On October 21, the Canadian Food Inspection Agency (CFIA) confirmed that a horse in Two Hills County, Alberta, is positive for EIA. The owner had an accredited veterinarian test the horse, whom she had purchased from Bonnyville earlier this year, to fulfill a requirement for export to the US. The veterinarian did not note any clinic signs at the time of sampling.
The CFIA is currently investigating other exposures. They have placed movement controls on the affected horse and any on-premises contact animals. Initial reports indicate that there are other equines on the premises. The movement controls will remain in effect until the CFIA has completed all disease response activities. These include follow-up testing and ordering the destruction of confirmed cases. The CFIA might also undertake actions at additional premises in accordance with trace-out activities.
EDCC Health Watch is an Equine Network marketing program that utilizes information from the Equine Disease Communication Center (EDCC) to create and disseminate verified equine disease reports. The EDCC is an independent nonprofit organization that is supported by industry donations in order to provide open access to infectious disease information.

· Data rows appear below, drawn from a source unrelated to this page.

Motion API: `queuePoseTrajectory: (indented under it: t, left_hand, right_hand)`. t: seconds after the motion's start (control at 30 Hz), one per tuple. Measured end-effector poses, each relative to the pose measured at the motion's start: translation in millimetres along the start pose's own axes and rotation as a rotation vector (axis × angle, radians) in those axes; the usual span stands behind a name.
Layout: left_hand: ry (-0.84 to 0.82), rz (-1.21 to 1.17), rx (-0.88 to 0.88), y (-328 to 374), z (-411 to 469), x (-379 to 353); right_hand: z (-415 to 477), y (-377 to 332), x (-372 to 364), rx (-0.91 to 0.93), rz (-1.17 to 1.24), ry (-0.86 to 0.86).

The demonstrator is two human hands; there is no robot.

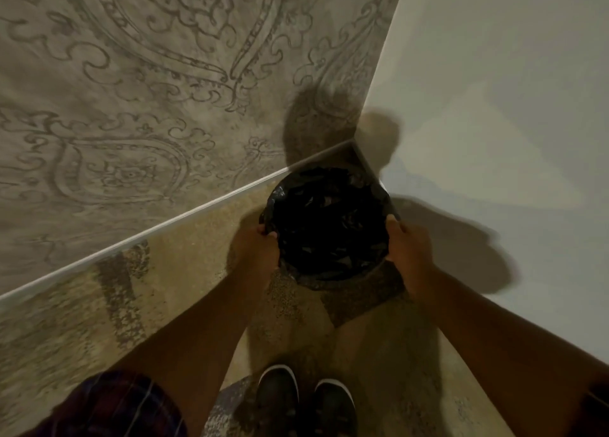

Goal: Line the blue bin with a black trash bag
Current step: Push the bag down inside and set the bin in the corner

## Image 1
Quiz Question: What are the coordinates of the person's right hand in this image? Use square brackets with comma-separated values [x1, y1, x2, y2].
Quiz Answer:
[384, 214, 436, 299]

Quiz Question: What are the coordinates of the person's left hand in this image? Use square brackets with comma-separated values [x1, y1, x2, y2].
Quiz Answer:
[231, 223, 280, 294]

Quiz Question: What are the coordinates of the black trash bag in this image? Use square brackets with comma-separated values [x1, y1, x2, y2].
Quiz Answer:
[259, 166, 401, 291]

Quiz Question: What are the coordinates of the person's left forearm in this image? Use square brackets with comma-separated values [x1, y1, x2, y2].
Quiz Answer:
[110, 265, 272, 437]

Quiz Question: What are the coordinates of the person's right forearm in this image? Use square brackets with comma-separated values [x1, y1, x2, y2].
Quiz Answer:
[413, 266, 609, 437]

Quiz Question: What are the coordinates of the white baseboard strip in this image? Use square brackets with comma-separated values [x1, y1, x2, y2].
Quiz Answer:
[0, 139, 355, 304]

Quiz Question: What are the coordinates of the patterned beige carpet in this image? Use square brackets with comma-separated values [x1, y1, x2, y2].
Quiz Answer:
[0, 177, 517, 437]

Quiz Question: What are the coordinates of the person's dark left shoe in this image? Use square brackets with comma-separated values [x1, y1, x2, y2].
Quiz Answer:
[255, 364, 300, 437]

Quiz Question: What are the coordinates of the person's dark shoe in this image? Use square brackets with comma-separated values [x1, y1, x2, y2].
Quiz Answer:
[311, 379, 358, 437]
[255, 364, 300, 437]

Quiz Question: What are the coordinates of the person's dark right shoe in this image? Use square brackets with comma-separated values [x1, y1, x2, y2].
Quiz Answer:
[311, 379, 358, 437]

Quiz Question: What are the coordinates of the plaid shirt sleeve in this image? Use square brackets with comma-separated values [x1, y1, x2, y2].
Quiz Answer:
[29, 370, 188, 437]

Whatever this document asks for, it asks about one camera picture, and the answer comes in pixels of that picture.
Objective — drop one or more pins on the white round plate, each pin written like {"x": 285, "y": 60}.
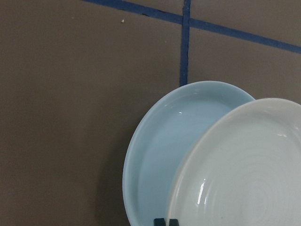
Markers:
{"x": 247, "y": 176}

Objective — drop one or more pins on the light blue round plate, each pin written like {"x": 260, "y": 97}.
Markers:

Equine infectious anemia is a viral disease that attacks horses’ immune systems. The virus is transmitted through the exchange of body fluids from an infected to an uninfected animal, often by blood-feeding insects such as horseflies. It can also be transmitted through the use of blood-contaminated instruments or needles.
A Coggins test screens horses’ blood for antibodies that are indicative of the presence of the EIA virus. Most U.S. states require horses to have proof of a negative Coggins test to travel across state lines.
Once an animal is infected with EIA, it is infected for life and can be a reservoir for the spread of disease. Not all horses show signs of disease, but those that do can exhibit:
- Progressive body condition loss;
- Muscle weakness;
- Poor stamina;
- Depression; and
EIA has no vaccine and no cure. A horse diagnosed with the disease dies, is euthanized, or must be placed under extremely strict quarantine conditions (at least 200 yards away from unaffected equids) for the rest of his life.